▶ **REQUIRED ACTION**
Please output the lines shown below exactly as they appear.

▶ **SOURCE DATA**
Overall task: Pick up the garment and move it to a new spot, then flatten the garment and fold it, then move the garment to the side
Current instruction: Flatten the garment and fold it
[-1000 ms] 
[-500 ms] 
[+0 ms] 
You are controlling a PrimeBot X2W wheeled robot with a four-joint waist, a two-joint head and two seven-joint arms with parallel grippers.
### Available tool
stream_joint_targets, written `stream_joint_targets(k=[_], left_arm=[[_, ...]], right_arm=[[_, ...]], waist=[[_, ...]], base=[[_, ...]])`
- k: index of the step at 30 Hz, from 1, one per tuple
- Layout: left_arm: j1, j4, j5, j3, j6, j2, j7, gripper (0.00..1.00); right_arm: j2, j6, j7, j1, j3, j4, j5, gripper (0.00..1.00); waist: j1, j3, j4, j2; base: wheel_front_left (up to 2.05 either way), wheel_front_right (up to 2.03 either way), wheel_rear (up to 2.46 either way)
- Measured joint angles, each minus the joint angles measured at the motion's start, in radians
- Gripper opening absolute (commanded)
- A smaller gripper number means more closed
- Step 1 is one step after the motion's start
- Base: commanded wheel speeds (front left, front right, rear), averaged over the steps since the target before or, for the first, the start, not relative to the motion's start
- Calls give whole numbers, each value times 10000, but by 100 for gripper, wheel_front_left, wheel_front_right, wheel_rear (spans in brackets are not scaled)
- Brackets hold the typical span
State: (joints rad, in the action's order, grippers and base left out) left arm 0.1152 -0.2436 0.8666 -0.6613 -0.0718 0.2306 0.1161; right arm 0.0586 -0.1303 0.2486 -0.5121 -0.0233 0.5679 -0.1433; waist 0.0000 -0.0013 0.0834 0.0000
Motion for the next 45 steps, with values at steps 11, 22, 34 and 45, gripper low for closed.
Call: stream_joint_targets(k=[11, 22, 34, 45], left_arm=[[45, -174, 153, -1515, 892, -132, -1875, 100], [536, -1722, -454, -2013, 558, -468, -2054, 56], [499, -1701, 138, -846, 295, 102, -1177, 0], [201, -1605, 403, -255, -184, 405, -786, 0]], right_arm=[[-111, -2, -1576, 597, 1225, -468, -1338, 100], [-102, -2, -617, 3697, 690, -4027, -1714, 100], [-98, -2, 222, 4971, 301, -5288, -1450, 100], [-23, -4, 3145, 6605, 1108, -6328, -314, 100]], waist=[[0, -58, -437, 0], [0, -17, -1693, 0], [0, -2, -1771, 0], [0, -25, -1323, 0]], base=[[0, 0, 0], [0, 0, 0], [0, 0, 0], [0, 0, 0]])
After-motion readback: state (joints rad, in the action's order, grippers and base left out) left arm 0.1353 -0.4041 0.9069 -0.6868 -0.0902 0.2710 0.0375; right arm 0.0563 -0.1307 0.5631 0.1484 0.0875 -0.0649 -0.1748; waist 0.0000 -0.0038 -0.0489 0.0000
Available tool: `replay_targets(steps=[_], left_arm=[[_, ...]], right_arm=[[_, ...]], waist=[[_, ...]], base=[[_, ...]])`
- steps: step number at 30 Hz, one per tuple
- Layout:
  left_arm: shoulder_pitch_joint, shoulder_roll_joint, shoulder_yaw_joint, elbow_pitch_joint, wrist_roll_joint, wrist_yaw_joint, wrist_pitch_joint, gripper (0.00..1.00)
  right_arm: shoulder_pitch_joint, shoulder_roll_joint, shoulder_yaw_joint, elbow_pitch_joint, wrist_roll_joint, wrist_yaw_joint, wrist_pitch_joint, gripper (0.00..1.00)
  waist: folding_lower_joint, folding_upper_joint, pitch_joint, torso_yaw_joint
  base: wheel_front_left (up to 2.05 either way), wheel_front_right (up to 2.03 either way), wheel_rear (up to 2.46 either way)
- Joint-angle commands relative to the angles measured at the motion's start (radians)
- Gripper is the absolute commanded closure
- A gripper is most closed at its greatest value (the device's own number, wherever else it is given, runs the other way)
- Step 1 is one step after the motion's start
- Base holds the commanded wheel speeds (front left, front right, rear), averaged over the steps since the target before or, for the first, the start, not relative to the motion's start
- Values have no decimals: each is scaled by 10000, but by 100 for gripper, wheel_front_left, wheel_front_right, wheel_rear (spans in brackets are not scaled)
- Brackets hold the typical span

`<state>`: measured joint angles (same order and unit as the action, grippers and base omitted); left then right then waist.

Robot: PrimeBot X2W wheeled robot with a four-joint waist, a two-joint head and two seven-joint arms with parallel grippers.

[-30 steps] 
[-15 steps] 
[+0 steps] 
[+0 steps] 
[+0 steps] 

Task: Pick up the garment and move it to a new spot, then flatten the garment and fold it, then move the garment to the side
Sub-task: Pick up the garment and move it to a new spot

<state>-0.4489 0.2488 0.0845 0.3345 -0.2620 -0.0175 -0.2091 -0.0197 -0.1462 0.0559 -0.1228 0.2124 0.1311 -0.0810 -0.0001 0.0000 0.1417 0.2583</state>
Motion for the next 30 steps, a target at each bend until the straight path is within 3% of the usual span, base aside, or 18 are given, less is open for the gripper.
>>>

▶ **ANSWER FOR THIS EXERCISE**
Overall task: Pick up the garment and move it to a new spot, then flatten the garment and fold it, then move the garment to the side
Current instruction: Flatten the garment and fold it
[-1000 ms] 
[-500 ms] 
[+0 ms] 
You are controlling a PrimeBot X2W wheeled robot with a four-joint waist, a two-joint head and two seven-joint arms with parallel grippers.
### Available tool
stream_joint_targets, written `stream_joint_targets(k=[_], left_arm=[[_, ...]], right_arm=[[_, ...]], waist=[[_, ...]], base=[[_, ...]])`
- k: index of the step at 30 Hz, from 1, one per tuple
- Layout: left_arm: j1, j4, j5, j3, j6, j2, j7, gripper (0.00..1.00); right_arm: j2, j6, j7, j1, j3, j4, j5, gripper (0.00..1.00); waist: j1, j3, j4, j2; base: wheel_front_left (up to 2.05 either way), wheel_front_right (up to 2.03 either way), wheel_rear (up to 2.46 either way)
- Measured joint angles, each minus the joint angles measured at the motion's start, in radians
- Gripper opening absolute (commanded)
- A smaller gripper number means more closed
- Step 1 is one step after the motion's start
- Base: commanded wheel speeds (front left, front right, rear), averaged over the steps since the target before or, for the first, the start, not relative to the motion's start
- Calls give whole numbers, each value times 10000, but by 100 for gripper, wheel_front_left, wheel_front_right, wheel_rear (spans in brackets are not scaled)
- Brackets hold the typical span
State: (joints rad, in the action's order, grippers and base left out) left arm 0.1152 -0.2436 0.8666 -0.6613 -0.0718 0.2306 0.1161; right arm 0.0586 -0.1303 0.2486 -0.5121 -0.0233 0.5679 -0.1433; waist 0.0000 -0.0013 0.0834 0.0000
Motion for the next 45 steps, with values at steps 11, 22, 34 and 45, gripper low for closed.
Call: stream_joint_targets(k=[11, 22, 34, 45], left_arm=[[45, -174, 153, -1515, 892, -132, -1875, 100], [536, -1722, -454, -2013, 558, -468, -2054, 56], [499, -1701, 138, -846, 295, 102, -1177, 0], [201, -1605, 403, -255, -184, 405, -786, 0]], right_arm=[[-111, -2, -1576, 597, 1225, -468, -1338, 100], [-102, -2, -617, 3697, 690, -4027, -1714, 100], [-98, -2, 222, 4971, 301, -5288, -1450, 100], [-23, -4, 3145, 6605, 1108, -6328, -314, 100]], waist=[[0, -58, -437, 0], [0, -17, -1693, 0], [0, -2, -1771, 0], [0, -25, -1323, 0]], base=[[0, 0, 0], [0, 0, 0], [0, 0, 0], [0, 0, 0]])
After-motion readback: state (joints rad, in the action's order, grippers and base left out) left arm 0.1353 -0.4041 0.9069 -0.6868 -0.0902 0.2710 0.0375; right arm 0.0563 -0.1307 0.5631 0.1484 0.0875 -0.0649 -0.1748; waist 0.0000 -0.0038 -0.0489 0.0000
Available tool: `replay_targets(steps=[_], left_arm=[[_, ...]], right_arm=[[_, ...]], waist=[[_, ...]], base=[[_, ...]])`
- steps: step number at 30 Hz, one per tuple
- Layout:
  left_arm: shoulder_pitch_joint, shoulder_roll_joint, shoulder_yaw_joint, elbow_pitch_joint, wrist_roll_joint, wrist_yaw_joint, wrist_pitch_joint, gripper (0.00..1.00)
  right_arm: shoulder_pitch_joint, shoulder_roll_joint, shoulder_yaw_joint, elbow_pitch_joint, wrist_roll_joint, wrist_yaw_joint, wrist_pitch_joint, gripper (0.00..1.00)
  waist: folding_lower_joint, folding_upper_joint, pitch_joint, torso_yaw_joint
  base: wheel_front_left (up to 2.05 either way), wheel_front_right (up to 2.03 either way), wheel_rear (up to 2.46 either way)
- Joint-angle commands relative to the angles measured at the motion's start (radians)
- Gripper is the absolute commanded closure
- A gripper is most closed at its greatest value (the device's own number, wherever else it is given, runs the other way)
- Step 1 is one step after the motion's start
- Base holds the commanded wheel speeds (front left, front right, rear), averaged over the steps since the target before or, for the first, the start, not relative to the motion's start
- Values have no decimals: each is scaled by 10000, but by 100 for gripper, wheel_front_left, wheel_front_right, wheel_rear (spans in brackets are not scaled)
- Brackets hold the typical span

`<state>`: measured joint angles (same order and unit as the action, grippers and base omitted); left then right then waist.

Robot: PrimeBot X2W wheeled robot with a four-joint waist, a two-joint head and two seven-joint arms with parallel grippers.

[-30 steps] 
[-15 steps] 
[+0 steps] 
[+0 steps] 
[+0 steps] 

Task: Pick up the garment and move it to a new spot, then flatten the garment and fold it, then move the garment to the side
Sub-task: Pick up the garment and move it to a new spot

<state>-0.4489 0.2488 0.0845 0.3345 -0.2620 -0.0175 -0.2091 -0.0197 -0.1462 0.0559 -0.1228 0.2124 0.1311 -0.0810 -0.0001 0.0000 0.1417 0.2583</state>
Motion for the next 30 steps, a target at each bend until the straight path is within 3% of the usual span, base aside, or 18 are given, less is open for the gripper.
>>>

With this, the answer is finished.